In 1821, amid the flames of the Revolution, the fighters had also hastened to create institutions for freedom and fair administration. The first, important movement took place with the First National Convention, which had convened in Epidaurus and had voted the first Hellenic Constitution.
With that Constitution, the Hellenes had (entirely innovatively, for colonially-oriented Europe) also instituted the abolition of slavery.
Various European states, mainly after the French Revolution of 1789, had begun to abolish slavery, but only for their own lands. The slave-possessing status quo had entirely hypocritically persisted, throughout all the Europeans’ extended colonies.
Let’s also not forget that when Europeans had essentially wiped out the native population of the American continent, the demand for laborers was covered by slaves brought over from Africa, thus commencing the longest-lasting exploitation of human slavery. It is estimated that from the 15th to the 18th century, more than 20 million Africans had been transported to North, Central and South America.
Movements for the abolition of slavery were noted during the 18th century; the 1788 Constitution of the U.S.A. had made provision for the liberation of slaves within a period of 20 years; and yet, slavery ad continued to exist, in the southern states of the U.S.A... At the beginning of the 19th century, Britain, France, and most of the new, independent nations of South and Central America had abolished slavery. However, in their new country (America), the Portuguese and the Spanish also covered their “needs” in manpower by bringing over Africans as slaves.
Sample of Theodore Negris’ signature
Our guide, the 1921 Revolution
Safeguarded in the Archives of the Hellenic Renaissance that are stored inside the Library of Parliament House is a document that is characterized as one of vast historical and humanitarian value. It is registered as Document 151 and its date of publication is the 25th of February, 1825. It is signed by the chief Secretary of State, Minister of External Affairs and President of the Ministerial Council, Theodore Negris.
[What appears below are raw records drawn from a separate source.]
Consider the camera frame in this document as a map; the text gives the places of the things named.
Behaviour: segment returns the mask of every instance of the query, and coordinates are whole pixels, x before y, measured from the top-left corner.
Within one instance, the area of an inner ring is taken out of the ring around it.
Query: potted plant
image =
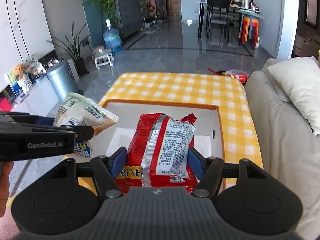
[[[55,36],[52,36],[52,38],[56,39],[61,44],[57,44],[56,42],[52,42],[52,41],[47,41],[49,43],[52,43],[54,46],[63,48],[70,55],[70,57],[75,62],[75,66],[76,66],[79,77],[82,77],[83,75],[86,75],[88,73],[88,70],[85,67],[84,59],[81,57],[81,54],[80,54],[80,48],[81,48],[82,42],[85,41],[87,38],[89,38],[90,35],[84,37],[81,41],[79,40],[80,34],[84,29],[84,27],[86,27],[86,25],[87,23],[81,28],[81,30],[77,34],[74,34],[73,32],[74,22],[72,22],[72,30],[71,30],[72,42],[68,39],[66,35],[65,37],[68,43],[64,43],[62,40],[58,39]]]
[[[92,5],[97,4],[99,6],[99,9],[104,13],[106,19],[110,19],[112,25],[120,22],[120,19],[115,15],[115,0],[91,0],[91,3]]]

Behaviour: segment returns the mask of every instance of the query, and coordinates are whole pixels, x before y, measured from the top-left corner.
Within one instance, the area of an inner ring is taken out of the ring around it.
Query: bag
[[[114,125],[119,117],[107,109],[99,106],[90,98],[77,93],[68,93],[54,119],[53,126],[88,125],[93,128],[93,137]],[[89,162],[97,157],[90,145],[90,141],[76,141],[74,154],[68,157],[77,162]]]
[[[192,192],[197,180],[187,160],[188,148],[194,144],[195,121],[194,114],[181,121],[162,113],[141,115],[127,163],[116,179],[121,191],[127,193],[130,186],[185,186]]]

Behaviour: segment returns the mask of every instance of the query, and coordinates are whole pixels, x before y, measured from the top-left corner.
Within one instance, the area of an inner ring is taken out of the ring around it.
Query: black chair
[[[208,17],[206,19],[206,37],[209,40],[210,31],[212,31],[212,24],[224,25],[224,37],[227,32],[227,43],[229,43],[229,7],[230,0],[207,0],[209,8]]]
[[[232,2],[232,4],[236,4],[236,5],[242,7],[242,3],[241,2]],[[233,26],[234,26],[234,23],[238,23],[239,27],[240,27],[241,20],[242,20],[242,14],[239,13],[238,9],[232,8],[231,11],[229,10],[229,22],[233,23]]]

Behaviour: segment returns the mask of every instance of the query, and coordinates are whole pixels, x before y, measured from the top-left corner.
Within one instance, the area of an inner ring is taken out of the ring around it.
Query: human hand
[[[0,177],[0,217],[4,216],[5,205],[9,197],[9,174],[13,168],[13,162],[8,162],[3,165],[2,175]]]

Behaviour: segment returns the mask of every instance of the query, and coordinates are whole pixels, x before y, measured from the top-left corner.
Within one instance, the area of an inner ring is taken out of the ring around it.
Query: barcode
[[[97,120],[102,118],[102,116],[100,114],[97,114],[91,107],[86,107],[85,110],[92,114]]]
This document with its immense value is addressed to the War Minister, Notis Botsaris, containing the following statements:
“Per the prescript of the Administration, the War Minister is hereby advised that, because the Administration has as its fundamental principle the abolition of slavery:
A. Unless a special law be issued, the sale and purchase, throughout the State, of people of either gender, of every nation, is forbidden.
B. In the event that purchased individuals exist or hereafter are discovered, from that moment on, they are free and by their masters shall no longer be sought.
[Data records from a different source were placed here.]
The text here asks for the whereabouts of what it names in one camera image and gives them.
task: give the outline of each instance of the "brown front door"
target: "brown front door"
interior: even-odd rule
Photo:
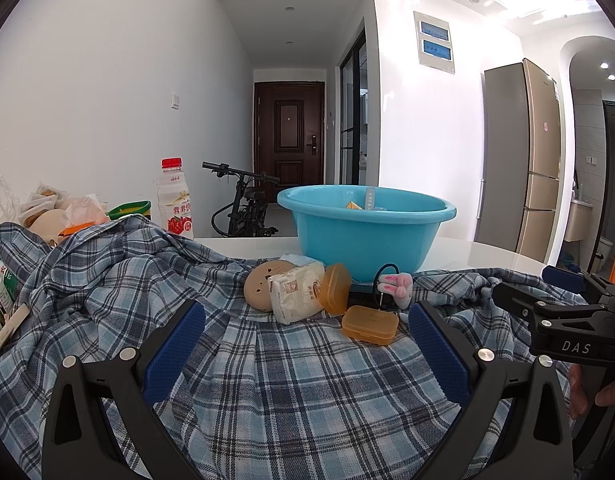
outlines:
[[[325,83],[256,83],[255,171],[280,179],[264,184],[265,198],[279,191],[323,183]]]

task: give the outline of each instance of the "orange plastic box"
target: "orange plastic box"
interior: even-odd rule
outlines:
[[[398,316],[391,312],[355,305],[350,306],[343,316],[341,329],[347,337],[389,345],[396,335],[398,321]]]
[[[351,276],[343,264],[327,267],[318,300],[332,316],[345,314],[350,286]]]

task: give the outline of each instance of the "bicycle handlebar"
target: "bicycle handlebar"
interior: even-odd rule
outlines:
[[[265,173],[257,174],[251,173],[250,171],[235,170],[234,168],[230,168],[229,164],[212,164],[211,162],[203,162],[203,168],[217,173],[219,178],[230,174],[234,176],[249,176],[255,180],[271,182],[272,184],[280,184],[280,179],[275,176],[269,176]]]

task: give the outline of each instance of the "white table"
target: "white table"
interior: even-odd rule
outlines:
[[[196,238],[196,241],[232,258],[277,258],[283,253],[302,254],[298,238]],[[505,249],[436,237],[419,269],[462,270],[503,267],[540,276],[545,264]]]

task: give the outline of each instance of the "toilet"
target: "toilet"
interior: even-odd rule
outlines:
[[[603,237],[599,238],[599,246],[596,249],[596,251],[597,253],[600,253],[603,255],[603,259],[601,260],[599,270],[601,270],[607,264],[607,260],[609,260],[609,253],[612,250],[613,246],[614,244],[612,243],[612,241],[608,240],[607,238],[603,238]]]
The War Ministry shall act upon this command, since it belongs to this same Ministry.
In Korinth, on the 25th of February 1822.”
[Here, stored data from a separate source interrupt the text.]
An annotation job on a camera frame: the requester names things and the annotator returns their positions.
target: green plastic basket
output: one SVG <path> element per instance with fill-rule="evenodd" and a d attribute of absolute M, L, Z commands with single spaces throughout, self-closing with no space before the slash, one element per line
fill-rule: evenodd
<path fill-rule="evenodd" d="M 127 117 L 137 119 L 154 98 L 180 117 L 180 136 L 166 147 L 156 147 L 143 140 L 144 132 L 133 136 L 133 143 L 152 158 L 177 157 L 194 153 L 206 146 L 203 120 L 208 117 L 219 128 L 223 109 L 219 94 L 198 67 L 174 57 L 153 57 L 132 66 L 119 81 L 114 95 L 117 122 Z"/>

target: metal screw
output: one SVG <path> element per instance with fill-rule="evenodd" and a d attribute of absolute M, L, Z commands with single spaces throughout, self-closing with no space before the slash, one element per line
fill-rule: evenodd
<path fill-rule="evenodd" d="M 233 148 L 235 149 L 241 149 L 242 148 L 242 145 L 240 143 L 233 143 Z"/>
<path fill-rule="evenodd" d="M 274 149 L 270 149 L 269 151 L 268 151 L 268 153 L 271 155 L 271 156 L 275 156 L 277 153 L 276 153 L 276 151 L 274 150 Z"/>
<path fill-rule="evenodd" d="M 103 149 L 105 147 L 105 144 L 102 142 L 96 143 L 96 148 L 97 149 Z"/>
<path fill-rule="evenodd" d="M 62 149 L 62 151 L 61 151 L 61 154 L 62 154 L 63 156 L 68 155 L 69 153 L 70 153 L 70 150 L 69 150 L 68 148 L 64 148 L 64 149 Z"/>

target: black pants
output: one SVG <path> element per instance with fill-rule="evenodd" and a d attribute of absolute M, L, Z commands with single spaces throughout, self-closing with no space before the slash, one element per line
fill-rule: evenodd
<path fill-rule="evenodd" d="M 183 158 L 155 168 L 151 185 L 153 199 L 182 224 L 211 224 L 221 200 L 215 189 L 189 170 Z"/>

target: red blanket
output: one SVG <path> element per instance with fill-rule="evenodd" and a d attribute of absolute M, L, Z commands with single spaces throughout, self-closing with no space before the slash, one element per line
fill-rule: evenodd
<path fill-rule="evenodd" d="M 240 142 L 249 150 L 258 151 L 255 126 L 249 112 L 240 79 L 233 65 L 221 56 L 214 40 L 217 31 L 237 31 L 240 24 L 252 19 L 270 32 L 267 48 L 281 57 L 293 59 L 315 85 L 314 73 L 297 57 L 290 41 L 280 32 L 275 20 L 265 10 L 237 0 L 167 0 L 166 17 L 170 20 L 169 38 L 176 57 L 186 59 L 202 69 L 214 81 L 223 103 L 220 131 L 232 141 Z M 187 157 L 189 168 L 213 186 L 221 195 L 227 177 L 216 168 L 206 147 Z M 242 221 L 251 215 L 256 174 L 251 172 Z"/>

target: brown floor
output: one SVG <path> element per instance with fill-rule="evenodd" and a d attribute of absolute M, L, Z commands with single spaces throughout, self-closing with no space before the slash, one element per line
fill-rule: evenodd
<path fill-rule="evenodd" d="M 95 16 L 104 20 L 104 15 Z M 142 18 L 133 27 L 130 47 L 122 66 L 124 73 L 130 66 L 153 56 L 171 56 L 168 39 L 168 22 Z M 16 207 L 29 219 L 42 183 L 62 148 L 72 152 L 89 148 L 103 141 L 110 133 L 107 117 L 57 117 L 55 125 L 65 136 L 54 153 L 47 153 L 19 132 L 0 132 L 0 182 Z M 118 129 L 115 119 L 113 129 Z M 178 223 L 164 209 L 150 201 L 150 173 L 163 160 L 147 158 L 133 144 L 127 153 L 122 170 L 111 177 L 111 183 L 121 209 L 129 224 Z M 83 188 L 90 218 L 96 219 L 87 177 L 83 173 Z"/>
In our day and age, the phenomenon of slavery has been substituted by the phenomenon of trafficking; which, in spite of the struggles by the prosecuting authorities, has been spreading ferociously on account of the hypocrisy – but also the insatiable behavior of a significant portion of perpetrators – because the profits from this disgraceful operation are massive. “Trafficking” is the term used for the illegal moving and trading of people for the purpose of sexual-financial exploitation; the enlisting, the transporting, the transferring, installation or acquisition of persons through threats or the use of violence or other means of coercion.